* WHAT IS NEEDED *
For this exercise, the reply is the listing below, reproduced exactly.

*** DATA PROVIDED ***

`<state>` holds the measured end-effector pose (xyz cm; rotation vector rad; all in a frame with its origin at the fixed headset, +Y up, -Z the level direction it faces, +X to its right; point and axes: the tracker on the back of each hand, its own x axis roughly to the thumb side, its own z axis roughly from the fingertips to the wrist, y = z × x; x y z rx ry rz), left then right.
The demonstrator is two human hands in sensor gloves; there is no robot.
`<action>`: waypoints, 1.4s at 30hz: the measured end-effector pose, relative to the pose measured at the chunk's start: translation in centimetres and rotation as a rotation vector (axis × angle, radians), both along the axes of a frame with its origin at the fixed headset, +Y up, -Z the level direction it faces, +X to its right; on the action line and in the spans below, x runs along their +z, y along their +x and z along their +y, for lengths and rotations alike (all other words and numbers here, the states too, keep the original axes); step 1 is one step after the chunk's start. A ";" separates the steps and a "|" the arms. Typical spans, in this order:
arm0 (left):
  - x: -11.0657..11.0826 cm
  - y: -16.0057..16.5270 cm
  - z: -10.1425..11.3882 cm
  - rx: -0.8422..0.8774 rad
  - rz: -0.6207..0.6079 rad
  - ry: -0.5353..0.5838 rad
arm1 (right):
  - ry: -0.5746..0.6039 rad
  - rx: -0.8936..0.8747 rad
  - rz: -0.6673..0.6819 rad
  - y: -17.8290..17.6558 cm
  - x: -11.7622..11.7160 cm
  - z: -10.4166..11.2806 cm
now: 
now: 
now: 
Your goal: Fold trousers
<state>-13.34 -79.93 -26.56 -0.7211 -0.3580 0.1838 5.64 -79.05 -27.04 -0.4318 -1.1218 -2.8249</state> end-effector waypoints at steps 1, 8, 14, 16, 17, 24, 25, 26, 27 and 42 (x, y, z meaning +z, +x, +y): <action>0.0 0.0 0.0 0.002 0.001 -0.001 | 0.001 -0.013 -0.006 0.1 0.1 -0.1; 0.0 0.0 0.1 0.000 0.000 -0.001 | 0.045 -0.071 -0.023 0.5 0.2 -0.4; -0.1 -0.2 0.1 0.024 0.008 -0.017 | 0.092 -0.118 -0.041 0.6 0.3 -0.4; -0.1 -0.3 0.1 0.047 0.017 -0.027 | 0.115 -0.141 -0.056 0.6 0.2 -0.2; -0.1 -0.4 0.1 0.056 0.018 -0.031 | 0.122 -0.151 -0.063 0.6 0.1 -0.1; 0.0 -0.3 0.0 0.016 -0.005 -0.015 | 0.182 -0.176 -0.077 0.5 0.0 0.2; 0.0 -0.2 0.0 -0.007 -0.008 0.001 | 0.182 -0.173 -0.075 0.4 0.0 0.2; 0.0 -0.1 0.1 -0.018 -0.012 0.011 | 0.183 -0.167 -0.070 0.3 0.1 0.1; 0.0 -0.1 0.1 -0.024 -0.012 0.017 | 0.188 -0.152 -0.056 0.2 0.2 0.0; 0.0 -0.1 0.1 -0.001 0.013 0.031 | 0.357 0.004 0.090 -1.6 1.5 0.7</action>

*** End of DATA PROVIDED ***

* ANSWER BOX *
`<state>` holds the measured end-effector pose (xyz cm; rotation vector rad; all in a frame with its origin at the fixed headset, +Y up, -Z the level direction it faces, +X to its right; point and axes: the tracker on the back of each hand, its own x axis roughly to the thumb side, its own z axis roughly from the fingertips to the wrist, y = z × x; x y z rx ry rz), left then right.
The demonstrator is two human hands in sensor gloves; there is no robot.
`<action>`: waypoints, 1.4s at 30hz: the measured end-effector pose, relative to the pose measured at the chunk's start: translation in centimetres and rotation as a rotation vector (axis × angle, radians), both along the axes of a frame with its origin at the fixed headset, +Y up, -Z the level direction it faces, +X to its right; on the action line and in the spans below, x runs along their +z, y along their +x and z along their +y, for lengths and rotations alike (all other words and numbers here, the states too, keep the original axes); step 1 is one step after the chunk's start. A ";" separates the steps and a "|" the arms. Typical spans, in this order:
arm0 (left):
  - x: -11.0657..11.0826 cm
  - y: -16.0057..16.5270 cm
  - z: -10.1425..11.3882 cm
  - rx: -0.8422..0.8774 rad
  - rz: -0.6207..0.6079 rad
  - ry: -0.5353..0.5838 rad
arm1 (right):
  - ry: -0.5746..0.6039 rad
  - rx: -0.8936..0.8747 rad
  - rz: -0.6673..0.6819 rad
  - y: -17.8290..17.6558 cm
  - x: -11.7622..11.7160 cm
  - z: -10.4166..11.2806 cm
now: 
now: 
now: 
Your goal: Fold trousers
<state>-13.34 -79.93 -26.56 -0.7211 -0.3580 0.1838 5.64 -79.05 -27.04 -0.4318 -1.1218 -2.8249</state> end-effector waypoints at steps 1, 8, 14, 16, 17, 24, 25, 26, 27 and 42 (x, y, z meaning +z, +x, +y): <action>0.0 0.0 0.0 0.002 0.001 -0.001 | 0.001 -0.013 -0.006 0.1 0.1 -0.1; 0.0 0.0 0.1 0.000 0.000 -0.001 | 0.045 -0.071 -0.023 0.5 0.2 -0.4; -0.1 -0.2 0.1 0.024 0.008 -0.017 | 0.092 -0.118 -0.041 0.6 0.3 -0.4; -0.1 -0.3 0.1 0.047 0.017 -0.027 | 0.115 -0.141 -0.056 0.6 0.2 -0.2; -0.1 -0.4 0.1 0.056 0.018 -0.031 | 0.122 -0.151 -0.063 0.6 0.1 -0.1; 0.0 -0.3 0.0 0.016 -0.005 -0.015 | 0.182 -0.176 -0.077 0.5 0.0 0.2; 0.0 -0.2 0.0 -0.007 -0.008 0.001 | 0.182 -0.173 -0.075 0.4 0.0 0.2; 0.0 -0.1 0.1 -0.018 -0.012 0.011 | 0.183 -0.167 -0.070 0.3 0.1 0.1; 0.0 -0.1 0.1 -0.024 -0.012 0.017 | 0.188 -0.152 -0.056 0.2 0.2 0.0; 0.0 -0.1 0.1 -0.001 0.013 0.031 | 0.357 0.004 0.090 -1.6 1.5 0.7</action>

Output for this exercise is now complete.